İlişki için yaratılıp yaratılmadığınızı nasıl anlarsınız?
SAYFA-BOLUMU
Aşağıdaki kategorilere bir göz atın ve sizi hangisinin tarif ettiğine bakın.
Özünde hayır: Başarılı ilişkiler kurmamı engelleyecek pekişmiş niteliklerim var.
- Uzun boylu birlikteliği kaldıramayacak kadar içe kapalılık
- Akıl hastalığı
- Bağımlılık
- İnsan (kadın ya da erkek) düşmanlığı
- Suça yönelik kötü niyetlilik veya tehlikelilik
Varoluşsal olarak hayır: Bazı özelliklerim ilişki kurmama engel fakat bunlar zaman ve çabayla değişebilir.
- İlişkilerde başarılı olamadım, her biri öncekinden beterdi. Böyle olması gerekiyordu.
- Yakınlığı baltalayan bir döngü içindeyim, bunu da kırabileceğimi hiç zannetmiyorum. Mesela yaklaştığınızda kaçıyorum.
- Dizginlerim, örselenmiş, küçük egomun elinde. Yanlış yapamam, düzeltilemem, kimsenin benden önce gelmesine ya da ben ciddi misillemelere girişmeden beni incitmesine izin veremem. Bir kişiye bağlı kalamam ya da kalmak istemem.
- Takılıp kalırım; ilişki içindeki mutsuzluğum ne değişiklik yapmaya ne de bırakıp gitmeme yol açar. Mutsuz bir birlikteliğin acısını ayrılık acısına yeğlerim.
- Cinselliğe karşı güçlü bir arzu duymuyorum ya da arzum, normal seksin ilgimi çekmeyeceği alışılmadık cinsel tatmin biçimlerine yönelik.
- Bağışlama yeteneğim ya yok ya da çok düşük.

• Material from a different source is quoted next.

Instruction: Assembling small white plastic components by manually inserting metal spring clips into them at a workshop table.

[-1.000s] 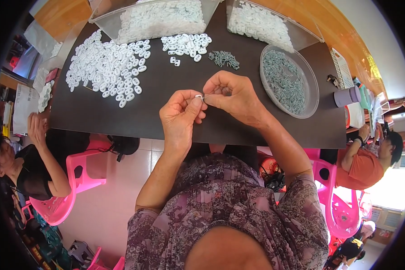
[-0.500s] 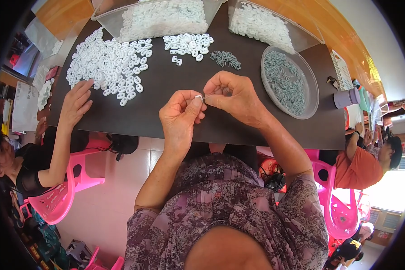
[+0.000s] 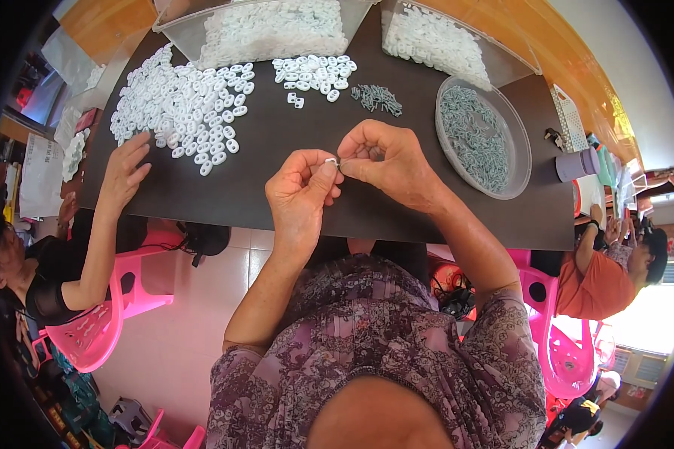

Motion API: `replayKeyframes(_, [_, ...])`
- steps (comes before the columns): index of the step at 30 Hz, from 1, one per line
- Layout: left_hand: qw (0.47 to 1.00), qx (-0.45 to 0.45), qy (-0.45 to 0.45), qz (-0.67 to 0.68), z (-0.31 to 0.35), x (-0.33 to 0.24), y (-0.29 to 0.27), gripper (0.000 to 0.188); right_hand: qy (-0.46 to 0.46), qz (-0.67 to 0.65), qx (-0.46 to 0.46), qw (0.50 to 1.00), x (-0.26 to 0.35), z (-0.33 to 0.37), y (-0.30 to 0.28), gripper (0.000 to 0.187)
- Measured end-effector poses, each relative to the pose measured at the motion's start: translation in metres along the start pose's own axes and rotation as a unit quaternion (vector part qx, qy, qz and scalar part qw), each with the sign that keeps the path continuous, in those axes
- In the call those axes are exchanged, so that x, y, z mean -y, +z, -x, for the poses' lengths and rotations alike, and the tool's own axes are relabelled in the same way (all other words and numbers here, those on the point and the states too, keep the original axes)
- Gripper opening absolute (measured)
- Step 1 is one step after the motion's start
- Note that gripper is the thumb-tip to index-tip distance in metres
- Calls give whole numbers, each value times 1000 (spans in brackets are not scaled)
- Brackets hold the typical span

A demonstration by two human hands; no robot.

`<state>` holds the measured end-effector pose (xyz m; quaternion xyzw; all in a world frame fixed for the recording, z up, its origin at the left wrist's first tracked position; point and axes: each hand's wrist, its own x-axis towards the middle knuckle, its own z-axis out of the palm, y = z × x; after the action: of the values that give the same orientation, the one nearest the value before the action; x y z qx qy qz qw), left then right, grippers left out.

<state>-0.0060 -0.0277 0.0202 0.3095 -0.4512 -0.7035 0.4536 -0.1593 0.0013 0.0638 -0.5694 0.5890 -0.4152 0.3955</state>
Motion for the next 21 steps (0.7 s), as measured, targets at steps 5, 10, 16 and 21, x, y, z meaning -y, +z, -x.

- Bir ilişki benim için en derin ihtiyaçlarımı, değer ve dileklerimi gerçekten, istikrarlı ve sürekli olarak karşılamanın yolu değil, bir seçenek.
- Toplumsal ve ailevi baskıya tepki gösteriyorum.
- Partnerim gitse de olur, kalsa da.
- Şu anda zamanımın çoğunu yalnız geçirmek istiyorum.
Bazıları bu konuyu ya hep ya hiç olarak görür: Ya ilişki için yaratılmışızdır ya da bu hiç bize göre değildir.
Oysa görünürdeki zıtlıkları bir araya getirebiliriz. Nasıl rahat ettiğimizi bulup bir ilişkiye kendimizi verme düzeyimizi buna göre ayarlayabiliriz. Birisinin çıkıp hayatımız ve zihnimizin makam masasının başına geçeceğinden korkmamız gerekmez. Partnerimizin ruhumuzda ne kadar yer tutacağını biz belirleyebiliriz. Bu iki şekilde gerçekleşir: En derin ihtiyaç, değer ve arzularımızı bilir, gözetiriz ve bunları kabul ederek bizimle olmak isteyen bir eş buluruz. “Yetişkinler gibi anlaşmak” her şeyi söylüyor: Gerçek anlamda yetişkin ve görüş birliğine varmış iki kişi hoş bir plan üzerinde birlikte çalışabilirler.